**PROBLEM TO WORK ON:** In the data below, locate each line with the word "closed" and list it.
--- START ---
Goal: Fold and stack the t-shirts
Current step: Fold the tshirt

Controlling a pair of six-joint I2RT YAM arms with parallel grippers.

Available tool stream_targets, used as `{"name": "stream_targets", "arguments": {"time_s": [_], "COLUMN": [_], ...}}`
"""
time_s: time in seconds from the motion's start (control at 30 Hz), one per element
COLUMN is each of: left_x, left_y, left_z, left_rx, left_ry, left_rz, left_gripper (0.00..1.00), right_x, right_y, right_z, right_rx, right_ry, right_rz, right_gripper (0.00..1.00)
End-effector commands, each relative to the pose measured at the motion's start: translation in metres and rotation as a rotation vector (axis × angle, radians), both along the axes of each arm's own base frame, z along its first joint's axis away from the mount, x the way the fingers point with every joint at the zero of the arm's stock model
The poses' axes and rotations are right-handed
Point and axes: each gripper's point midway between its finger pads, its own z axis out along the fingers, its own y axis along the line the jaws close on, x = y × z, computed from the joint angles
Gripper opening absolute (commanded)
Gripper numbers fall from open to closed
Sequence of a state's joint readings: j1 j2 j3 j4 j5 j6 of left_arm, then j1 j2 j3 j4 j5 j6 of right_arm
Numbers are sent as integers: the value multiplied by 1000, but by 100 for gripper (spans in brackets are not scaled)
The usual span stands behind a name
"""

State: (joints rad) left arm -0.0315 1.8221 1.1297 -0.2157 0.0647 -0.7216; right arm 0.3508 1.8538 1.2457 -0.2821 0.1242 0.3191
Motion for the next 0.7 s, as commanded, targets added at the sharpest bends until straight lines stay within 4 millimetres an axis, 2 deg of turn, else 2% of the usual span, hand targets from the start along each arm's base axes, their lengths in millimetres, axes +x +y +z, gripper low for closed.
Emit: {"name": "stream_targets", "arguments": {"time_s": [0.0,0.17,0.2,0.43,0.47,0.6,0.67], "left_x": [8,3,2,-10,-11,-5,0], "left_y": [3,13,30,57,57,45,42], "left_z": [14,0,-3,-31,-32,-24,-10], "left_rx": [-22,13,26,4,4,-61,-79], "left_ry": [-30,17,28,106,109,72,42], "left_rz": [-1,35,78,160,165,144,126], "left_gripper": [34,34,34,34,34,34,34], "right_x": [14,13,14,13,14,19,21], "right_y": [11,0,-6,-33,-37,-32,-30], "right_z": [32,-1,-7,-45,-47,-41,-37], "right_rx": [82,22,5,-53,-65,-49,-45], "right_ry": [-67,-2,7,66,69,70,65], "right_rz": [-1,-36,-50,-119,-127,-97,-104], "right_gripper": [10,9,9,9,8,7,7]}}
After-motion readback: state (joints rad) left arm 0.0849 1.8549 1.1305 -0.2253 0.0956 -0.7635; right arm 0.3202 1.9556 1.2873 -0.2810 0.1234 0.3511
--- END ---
**RESPONSE TO THIS EXERCISE:**
Gripper numbers fall from open to closed
Motion for the next 0.7 s, as commanded, targets added at the sharpest bends until straight lines stay within 4 millimetres an axis, 2 deg of turn, else 2% of the usual span, hand targets from the start along each arm's base axes, their lengths in millimetres, axes +x +y +z, gripper low for closed.

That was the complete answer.